Google executives likely aren't losing much sleep over the competitive threat posed by DuckDuckGo, so it's worth asking why You.com would be any different. Socher himself described You.com's two main target personas as developers and privacy-aware users. But you don't launch a vegan, gluten-free fast food chain and expect to take down McDonald's. DuckDuckGo already targets the privacy-minded demographic, and it averages over 100 million searches a day. There's clearly demand for a more privacy-preserving search engine, but that still pales in comparison to Google's estimated search volume in the billions of queries per day.

Aside from privacy, You.com aims to attract users by differentiating the actual search experience. Search results are divided vertically by apps; people can scroll horizontally within those apps to browse results. Apps include services such as Stack Overflow, Amazon, Twitter, Reddit, LinkedIn, Medium and The New York Times.

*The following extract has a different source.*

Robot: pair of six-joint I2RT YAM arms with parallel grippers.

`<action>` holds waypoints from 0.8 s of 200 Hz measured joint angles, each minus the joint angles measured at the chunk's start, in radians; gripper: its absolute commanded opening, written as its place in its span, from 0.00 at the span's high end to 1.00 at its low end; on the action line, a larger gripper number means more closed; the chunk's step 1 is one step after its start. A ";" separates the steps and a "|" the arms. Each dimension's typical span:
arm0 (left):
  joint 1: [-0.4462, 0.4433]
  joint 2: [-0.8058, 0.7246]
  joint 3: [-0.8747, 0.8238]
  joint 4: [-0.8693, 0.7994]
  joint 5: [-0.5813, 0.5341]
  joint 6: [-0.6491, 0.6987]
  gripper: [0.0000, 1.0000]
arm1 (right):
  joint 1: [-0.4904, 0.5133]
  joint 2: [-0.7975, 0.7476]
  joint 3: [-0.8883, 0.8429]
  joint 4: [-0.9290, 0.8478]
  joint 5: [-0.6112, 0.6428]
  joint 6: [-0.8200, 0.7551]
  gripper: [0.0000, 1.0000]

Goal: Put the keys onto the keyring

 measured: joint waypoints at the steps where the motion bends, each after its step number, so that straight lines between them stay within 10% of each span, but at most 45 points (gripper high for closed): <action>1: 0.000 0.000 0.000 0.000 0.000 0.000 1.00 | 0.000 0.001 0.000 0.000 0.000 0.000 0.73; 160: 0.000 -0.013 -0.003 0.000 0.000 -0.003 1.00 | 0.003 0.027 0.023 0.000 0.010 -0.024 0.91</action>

You.com only reorders results within some of the apps. For instance, it has a partnership with Medium and reorders its results, but with Twitter it just relays the search results as they would appear on the site. Socher explained, "because Twitter is very large, it would cost a lot of money to try to index all of it, rank it all and sort it all."

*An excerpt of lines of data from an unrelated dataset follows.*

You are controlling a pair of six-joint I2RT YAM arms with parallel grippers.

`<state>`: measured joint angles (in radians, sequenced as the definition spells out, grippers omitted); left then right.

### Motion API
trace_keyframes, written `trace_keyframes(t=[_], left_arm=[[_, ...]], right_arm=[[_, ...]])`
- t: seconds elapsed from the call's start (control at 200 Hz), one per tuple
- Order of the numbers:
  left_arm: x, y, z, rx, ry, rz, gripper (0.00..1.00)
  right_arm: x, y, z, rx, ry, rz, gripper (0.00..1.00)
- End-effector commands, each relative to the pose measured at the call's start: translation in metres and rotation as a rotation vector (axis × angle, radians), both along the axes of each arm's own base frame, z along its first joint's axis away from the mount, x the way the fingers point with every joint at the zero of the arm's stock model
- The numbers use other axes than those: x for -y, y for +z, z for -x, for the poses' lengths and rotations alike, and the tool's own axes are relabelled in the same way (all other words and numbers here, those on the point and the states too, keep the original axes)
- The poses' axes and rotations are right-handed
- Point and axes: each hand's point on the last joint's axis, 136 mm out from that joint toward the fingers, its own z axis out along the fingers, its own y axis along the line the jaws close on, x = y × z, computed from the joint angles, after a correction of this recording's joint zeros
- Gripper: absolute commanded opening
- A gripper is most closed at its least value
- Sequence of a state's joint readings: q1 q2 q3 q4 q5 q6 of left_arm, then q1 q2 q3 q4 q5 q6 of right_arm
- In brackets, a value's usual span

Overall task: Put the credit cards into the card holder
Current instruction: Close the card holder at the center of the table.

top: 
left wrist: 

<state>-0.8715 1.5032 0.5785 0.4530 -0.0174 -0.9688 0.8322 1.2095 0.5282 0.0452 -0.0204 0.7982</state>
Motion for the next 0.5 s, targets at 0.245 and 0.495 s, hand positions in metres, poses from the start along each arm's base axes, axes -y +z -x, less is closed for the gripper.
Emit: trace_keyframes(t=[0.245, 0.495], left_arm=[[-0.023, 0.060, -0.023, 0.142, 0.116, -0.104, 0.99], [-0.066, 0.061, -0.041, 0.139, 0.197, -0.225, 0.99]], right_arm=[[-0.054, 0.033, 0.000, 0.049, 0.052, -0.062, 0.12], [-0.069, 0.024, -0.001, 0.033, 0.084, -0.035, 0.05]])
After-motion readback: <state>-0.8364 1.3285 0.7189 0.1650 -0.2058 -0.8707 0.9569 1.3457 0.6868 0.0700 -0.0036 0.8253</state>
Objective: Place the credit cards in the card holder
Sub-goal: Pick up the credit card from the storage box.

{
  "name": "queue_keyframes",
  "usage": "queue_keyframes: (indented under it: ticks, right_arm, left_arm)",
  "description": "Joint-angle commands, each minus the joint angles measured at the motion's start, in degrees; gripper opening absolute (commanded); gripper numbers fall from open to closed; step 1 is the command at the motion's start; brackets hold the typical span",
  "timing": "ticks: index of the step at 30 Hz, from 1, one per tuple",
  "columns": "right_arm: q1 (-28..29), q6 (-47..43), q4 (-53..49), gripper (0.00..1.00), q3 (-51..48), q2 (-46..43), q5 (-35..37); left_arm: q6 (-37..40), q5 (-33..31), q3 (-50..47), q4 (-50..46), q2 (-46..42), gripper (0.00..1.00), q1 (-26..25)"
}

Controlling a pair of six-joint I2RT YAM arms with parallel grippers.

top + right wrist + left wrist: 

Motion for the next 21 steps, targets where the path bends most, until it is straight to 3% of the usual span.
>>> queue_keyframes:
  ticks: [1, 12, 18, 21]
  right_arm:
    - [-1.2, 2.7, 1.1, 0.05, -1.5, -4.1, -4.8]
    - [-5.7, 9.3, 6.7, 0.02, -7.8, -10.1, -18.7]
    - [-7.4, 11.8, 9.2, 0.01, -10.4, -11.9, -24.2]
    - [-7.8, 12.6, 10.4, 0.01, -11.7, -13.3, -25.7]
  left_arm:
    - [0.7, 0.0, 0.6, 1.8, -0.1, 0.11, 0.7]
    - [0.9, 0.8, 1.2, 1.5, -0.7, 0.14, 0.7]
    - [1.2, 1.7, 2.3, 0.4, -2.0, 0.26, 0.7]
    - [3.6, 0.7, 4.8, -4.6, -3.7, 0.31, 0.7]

You.com uses AI and neural networks to guess which apps would be most relevant to each search. It serves them up accordingly and also takes into account users' stated preference for apps. That means it knows not to serve up the Spotify app if someone is searching for a burrito.

You.com uses AI and neural networks to guess which apps would be most relevant to each search.Image: You.com

Socher described the overall You.com search experience as "very different to [what] anyone else [has offered] in the last 20 years in search." He said Google's search experience was "nowhere near as useful" and described it as "50% … white space and then you have a bunch of blue links."

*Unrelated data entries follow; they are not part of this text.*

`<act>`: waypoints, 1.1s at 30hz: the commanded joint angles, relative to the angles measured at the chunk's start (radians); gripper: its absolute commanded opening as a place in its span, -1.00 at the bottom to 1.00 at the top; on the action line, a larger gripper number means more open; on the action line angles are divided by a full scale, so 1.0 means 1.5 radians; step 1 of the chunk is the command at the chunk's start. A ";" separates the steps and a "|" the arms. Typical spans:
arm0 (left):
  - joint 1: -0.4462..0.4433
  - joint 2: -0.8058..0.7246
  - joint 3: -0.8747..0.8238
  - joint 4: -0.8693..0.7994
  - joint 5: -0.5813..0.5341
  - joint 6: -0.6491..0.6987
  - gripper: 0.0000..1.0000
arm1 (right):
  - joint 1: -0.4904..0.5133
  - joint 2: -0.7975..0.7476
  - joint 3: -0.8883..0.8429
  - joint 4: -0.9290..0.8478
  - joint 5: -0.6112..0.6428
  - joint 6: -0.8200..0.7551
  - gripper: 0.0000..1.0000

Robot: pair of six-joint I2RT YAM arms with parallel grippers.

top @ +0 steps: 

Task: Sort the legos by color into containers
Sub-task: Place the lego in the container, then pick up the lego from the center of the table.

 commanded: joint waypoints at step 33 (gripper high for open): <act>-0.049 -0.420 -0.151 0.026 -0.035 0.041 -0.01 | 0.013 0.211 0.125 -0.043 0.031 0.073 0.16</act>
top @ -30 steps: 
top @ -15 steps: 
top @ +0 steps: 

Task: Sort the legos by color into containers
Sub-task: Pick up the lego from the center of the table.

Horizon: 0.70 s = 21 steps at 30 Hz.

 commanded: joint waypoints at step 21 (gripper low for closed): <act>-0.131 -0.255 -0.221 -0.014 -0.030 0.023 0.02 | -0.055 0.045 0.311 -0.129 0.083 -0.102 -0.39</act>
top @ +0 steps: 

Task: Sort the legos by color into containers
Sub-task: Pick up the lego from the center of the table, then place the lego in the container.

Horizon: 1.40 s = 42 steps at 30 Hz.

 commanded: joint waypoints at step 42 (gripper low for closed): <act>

Though Socher is confident in You.com's product and positioning, he acknowledges that the company still has a long road ahead. Monetization is a huge outstanding question, at least for those who aren't privy to the internal ideas floating around the You.com team. Socher said they want to expand internationally even though "our language support is really quite limited." For now, You.com is only available in the U.S. You.com also doesn't yet have a mobile app. Socher conceded that "the experience on mobile is not that good yet."

The $20 million in seed funding will go a long way toward helping You.com address these shortcomings. The company is still small but wants to grow significantly over the next couple of months. And it's promising enough, at least, that Benioff bestowed a domain name he purchased way back when what we now know as Google might still have become "BackRub.com."